While obesity can affect anyone, African-American women have the highest rates, with four out of five Black women being overweight or obese. These statistics are partially due to the striking disparities in obesity reduction behaviors and obesity interventions for Black women.

Failing to address obesity with updated resources is harmful. Yet, according to NIH research, “Black patients seeing White physicians had a 46% lower likelihood of receiving [obesity] counseling than White patients seen by White physicians.” Studies show clinicians of all ethnicities can have weight bias toward patients with obesity. As clinicians, it is our responsibility to be aware of our biases and educate ourselves on the complexity of obesity. Such knowledge empowers us to address the factors that uniquely impact each person with obesity, including the role of bias and health disparities.

The latest scientific evidence shows that obesity is a complex disease influenced by many biopsychosocial factors that disrupt the body’s metabolism. Traditionally, factors like psychological stress, sleep hygiene, socioeconomic status, psychological trauma, and racial discrimination have been underappreciated in diagnosing and treating obesity. Each uniquely impacts Black women and obesity, as do cultural expectations and beauty standards. Cultural beauty aesthetics, such as high maintenance hairstyles and preference for a “curvy figure,” can influence obesity rates as much as the pressure to be thin from healthcare and mainstream media.

Racial discrimination and psychological stress both contribute to obesity. On the individual level, racial discrimination causes psychological stress, which becomes physiological stress. On the molecular level, physiological stress disrupts several essential weight regulatory hormones that can lead to obesity.
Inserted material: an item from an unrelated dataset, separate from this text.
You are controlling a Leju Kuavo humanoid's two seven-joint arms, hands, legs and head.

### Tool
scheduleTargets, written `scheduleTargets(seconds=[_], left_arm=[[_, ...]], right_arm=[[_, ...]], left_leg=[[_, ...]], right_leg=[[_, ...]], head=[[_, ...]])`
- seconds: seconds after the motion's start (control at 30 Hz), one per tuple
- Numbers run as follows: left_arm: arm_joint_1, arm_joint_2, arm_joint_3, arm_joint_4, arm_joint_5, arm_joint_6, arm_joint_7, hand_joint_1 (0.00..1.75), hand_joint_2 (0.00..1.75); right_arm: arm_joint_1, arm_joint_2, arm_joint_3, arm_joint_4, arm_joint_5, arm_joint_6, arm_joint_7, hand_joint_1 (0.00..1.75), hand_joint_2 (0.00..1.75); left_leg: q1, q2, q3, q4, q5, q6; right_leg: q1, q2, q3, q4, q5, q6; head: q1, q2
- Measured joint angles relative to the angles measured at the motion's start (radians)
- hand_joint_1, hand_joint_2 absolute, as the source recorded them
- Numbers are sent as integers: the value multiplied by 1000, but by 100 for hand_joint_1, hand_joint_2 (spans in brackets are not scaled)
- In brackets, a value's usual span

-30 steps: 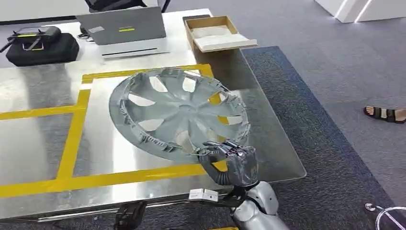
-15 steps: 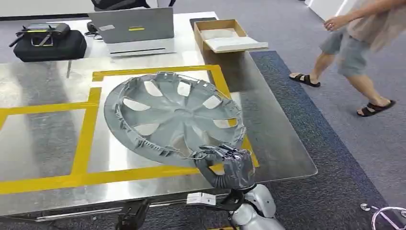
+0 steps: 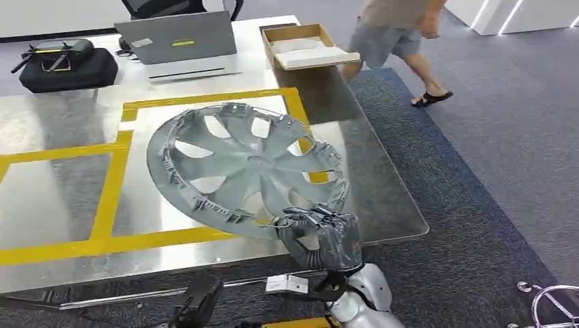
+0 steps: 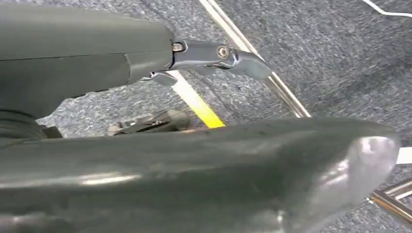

Systemic racism and racial discrimination also impact obesity on the public health level. These harmful factors affect every aspect of obesity, from individual to systemic influences, such as policy and neighborhood planning. Studies show that Black women disproportionately experience racism and weight bias. Considering the known associations of racism and obesity, this may contribute to the high rates of obesity in Black women.